One factor unique among the virtual charter schools was the class sizes. When compared against a median class size of 24.5 in traditional schools, the virtual charter schools were found to have a median of 180 students to a class. The study found that these extremely large class sizes could account for about three-quarters of the increased rates of high school dropout.
“Class size has always been a strong associating factor in students’ success, and the research supports that,” Ferrare said. He noted that, while they could only speculate as to why the class sizes would be so large, cost was a likely answer.
“A lot of the support for charter schools comes ostensibly from the argument that public schools should be run more like businesses. And if the argument is that running our schools more like businesses will lead to better student outcomes, we certainly don’t find any such evidence here. We actually found that these are some of the worst student outcomes you will see in education literature.”
To manage classrooms of this size, Ferrare said that teachers become more reliant on static content and self-paced modules, as opposed to curriculum that engages the class together or students one-to-one. The use of artificial intelligence in remote learning environments is also increasing. The lower academic rigor of these modes also likely accounts for the reduction in college enrollment, he said.
“When you support and bolster student academic success, you’re helping students to finish school, go to college, pay taxes, serve their community and contribute as citizens.”
Dr. Joseph Ferrare, associate professor, School of Interdisciplinary Arts & Sciences
The public value of education
There’s no sign that these virtual charter schools are going away anytime soon, according to Ferrare. In fact, they continue to expand in the current political climate amid rollbacks in federal funding to public education.
“For the public to be investing in these schools, there should be some benefit or return on investment, and there isn’t,” he said. “Nothing good comes from a 12.6% reduction in high school graduation. A whole host of negative things happen at an individual level related to health, crime and lifetime earnings, but also at a public level this correlates with things like reduced tax revenue and an increased public infrastructural burden.”
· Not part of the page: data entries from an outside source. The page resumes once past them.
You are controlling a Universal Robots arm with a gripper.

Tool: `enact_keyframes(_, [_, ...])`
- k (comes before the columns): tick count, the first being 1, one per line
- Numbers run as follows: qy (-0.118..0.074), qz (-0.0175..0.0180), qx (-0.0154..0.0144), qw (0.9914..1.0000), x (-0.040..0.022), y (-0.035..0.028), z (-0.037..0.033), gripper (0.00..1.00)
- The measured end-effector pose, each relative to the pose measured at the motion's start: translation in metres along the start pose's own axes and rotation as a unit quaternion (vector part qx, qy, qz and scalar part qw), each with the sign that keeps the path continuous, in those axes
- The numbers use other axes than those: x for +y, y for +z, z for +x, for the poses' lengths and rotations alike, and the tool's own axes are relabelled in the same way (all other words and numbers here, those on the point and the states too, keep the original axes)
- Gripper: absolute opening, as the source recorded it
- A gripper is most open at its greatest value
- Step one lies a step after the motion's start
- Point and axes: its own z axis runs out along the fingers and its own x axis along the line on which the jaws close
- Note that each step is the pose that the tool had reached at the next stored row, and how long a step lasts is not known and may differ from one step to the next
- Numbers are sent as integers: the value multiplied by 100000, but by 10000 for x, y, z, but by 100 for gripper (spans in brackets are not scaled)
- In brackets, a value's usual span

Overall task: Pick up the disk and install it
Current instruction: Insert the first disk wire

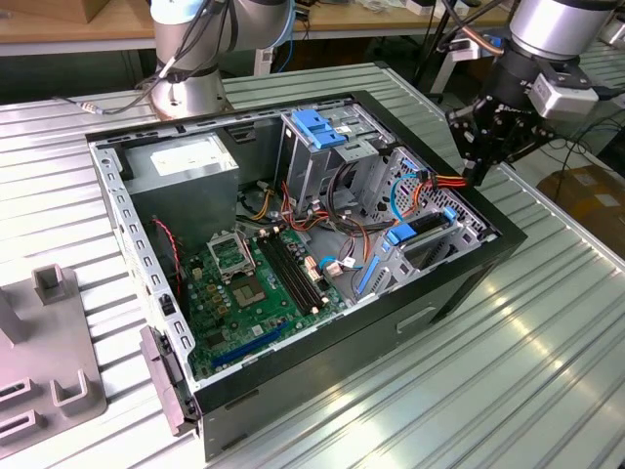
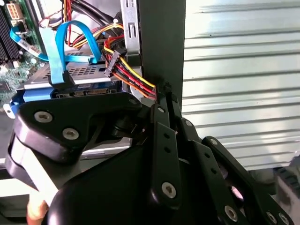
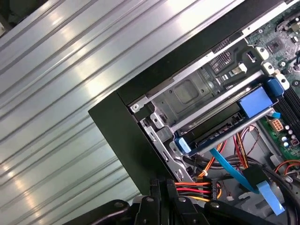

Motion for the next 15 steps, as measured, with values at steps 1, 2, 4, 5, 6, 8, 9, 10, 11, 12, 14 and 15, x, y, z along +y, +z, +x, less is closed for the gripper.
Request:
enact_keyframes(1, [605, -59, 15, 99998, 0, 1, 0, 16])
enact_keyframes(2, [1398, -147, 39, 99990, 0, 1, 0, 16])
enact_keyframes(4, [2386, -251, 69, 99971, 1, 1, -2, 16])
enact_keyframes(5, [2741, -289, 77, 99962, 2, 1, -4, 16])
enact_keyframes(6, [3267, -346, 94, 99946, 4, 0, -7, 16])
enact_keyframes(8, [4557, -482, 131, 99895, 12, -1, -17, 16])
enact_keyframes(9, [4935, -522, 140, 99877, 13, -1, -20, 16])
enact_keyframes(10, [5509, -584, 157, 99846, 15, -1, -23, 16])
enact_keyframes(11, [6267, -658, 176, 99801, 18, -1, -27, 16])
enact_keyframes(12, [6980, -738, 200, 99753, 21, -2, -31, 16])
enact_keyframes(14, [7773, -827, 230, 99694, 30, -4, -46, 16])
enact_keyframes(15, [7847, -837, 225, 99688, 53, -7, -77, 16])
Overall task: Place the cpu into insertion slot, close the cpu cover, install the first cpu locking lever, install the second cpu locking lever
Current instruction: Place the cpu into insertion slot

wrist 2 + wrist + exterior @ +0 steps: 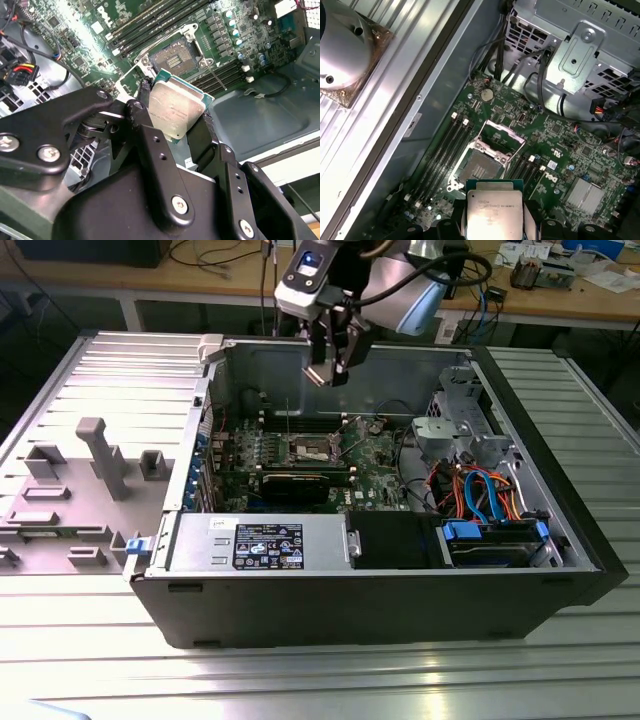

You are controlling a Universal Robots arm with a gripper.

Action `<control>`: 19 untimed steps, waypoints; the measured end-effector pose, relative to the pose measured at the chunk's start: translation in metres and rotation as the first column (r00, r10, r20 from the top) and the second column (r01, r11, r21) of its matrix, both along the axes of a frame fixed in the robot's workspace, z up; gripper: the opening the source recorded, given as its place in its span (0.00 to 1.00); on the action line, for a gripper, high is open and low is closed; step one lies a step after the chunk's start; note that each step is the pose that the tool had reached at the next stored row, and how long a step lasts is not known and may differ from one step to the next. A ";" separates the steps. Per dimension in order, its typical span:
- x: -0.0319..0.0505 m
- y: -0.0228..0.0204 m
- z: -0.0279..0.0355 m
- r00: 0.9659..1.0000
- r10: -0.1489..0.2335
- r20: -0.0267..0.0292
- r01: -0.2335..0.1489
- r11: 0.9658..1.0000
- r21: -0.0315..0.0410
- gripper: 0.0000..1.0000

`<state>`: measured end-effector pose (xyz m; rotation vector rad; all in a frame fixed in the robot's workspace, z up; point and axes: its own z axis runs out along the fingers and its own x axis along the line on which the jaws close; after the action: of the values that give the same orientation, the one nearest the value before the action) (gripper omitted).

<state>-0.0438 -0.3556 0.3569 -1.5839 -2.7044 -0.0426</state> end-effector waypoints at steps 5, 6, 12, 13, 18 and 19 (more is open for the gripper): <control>0.0001 0.0000 -0.0008 1.000 -0.021 -0.002 0.021 1.000 -0.001 0.54; 0.0001 0.0000 -0.0008 1.000 -0.021 -0.002 0.021 1.000 -0.001 0.54; 0.0001 0.0000 -0.0008 1.000 -0.021 -0.002 0.021 1.000 -0.001 0.54; 0.0001 0.0000 -0.0008 1.000 -0.022 -0.002 0.022 1.000 -0.001 0.54; 0.0001 -0.0001 -0.0008 1.000 -0.029 -0.002 0.029 1.000 -0.001 0.54; 0.0001 0.0000 -0.0009 0.999 -0.038 -0.002 0.038 0.999 -0.001 0.54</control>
<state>-0.0437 -0.3557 0.3560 -1.6353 -2.6729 -0.0407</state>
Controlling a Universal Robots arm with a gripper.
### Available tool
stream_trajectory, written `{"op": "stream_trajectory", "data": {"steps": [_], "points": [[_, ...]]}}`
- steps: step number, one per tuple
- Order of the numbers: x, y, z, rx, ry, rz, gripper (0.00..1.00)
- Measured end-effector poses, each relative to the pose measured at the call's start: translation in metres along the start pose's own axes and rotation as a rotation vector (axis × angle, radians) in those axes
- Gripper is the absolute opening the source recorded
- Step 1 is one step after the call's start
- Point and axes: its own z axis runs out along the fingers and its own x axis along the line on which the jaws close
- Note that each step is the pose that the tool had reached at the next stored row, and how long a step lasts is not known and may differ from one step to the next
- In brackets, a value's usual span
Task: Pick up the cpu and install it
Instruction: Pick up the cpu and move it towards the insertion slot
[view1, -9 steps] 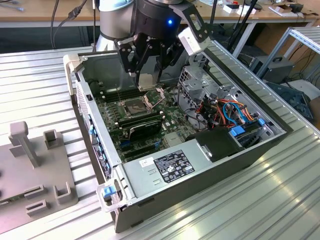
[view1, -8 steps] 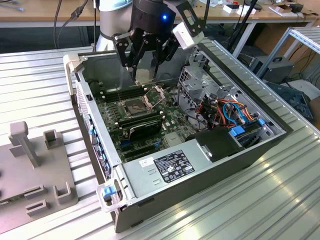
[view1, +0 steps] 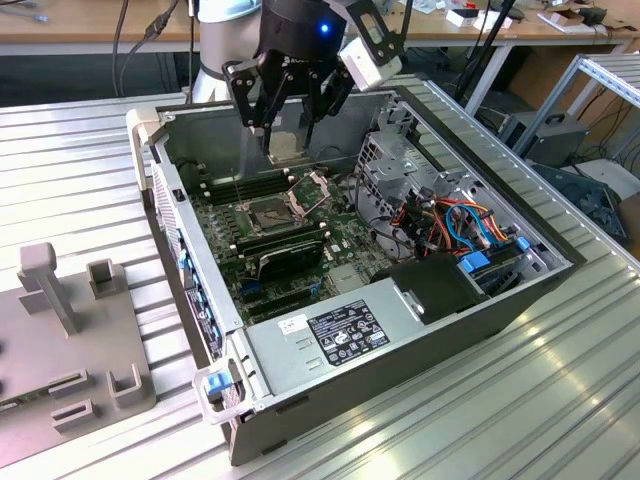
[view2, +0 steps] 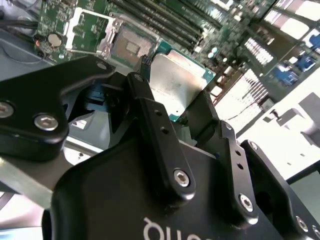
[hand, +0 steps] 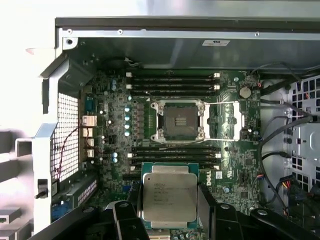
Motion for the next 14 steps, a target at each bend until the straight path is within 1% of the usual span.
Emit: {"op": "stream_trajectory", "data": {"steps": [2, 6, 14], "points": [[-0.0005, 0.0066, 0.0029, 0.0028, 0.0, 0.0, 0.54], [-0.0014, 0.0139, 0.0105, 0.0044, -0.0001, 0.0, 0.54], [-0.0037, 0.0185, 0.0252, 0.0066, 0.0, -0.004, 0.54]]}}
Ferrare said he hopes that his research will help stimulate broader engagement among the public — not just the parents of children in K-12 schools.
“When you support and bolster student academic success, you’re helping students to finish school, go to college, pay taxes, serve their community and contribute as citizens,” he said. “That’s something that everyone can be involved in, regardless of whether you’re a parent or not. If you are a voter, you have a stake in these schools and how they operate because they have an effect on our communities.”
As he continues exploring the broader landscape of digital learning environments, Ferrare is now working on a new study examining the impacts of remote learning during the pandemic and how that compares to virtual schools.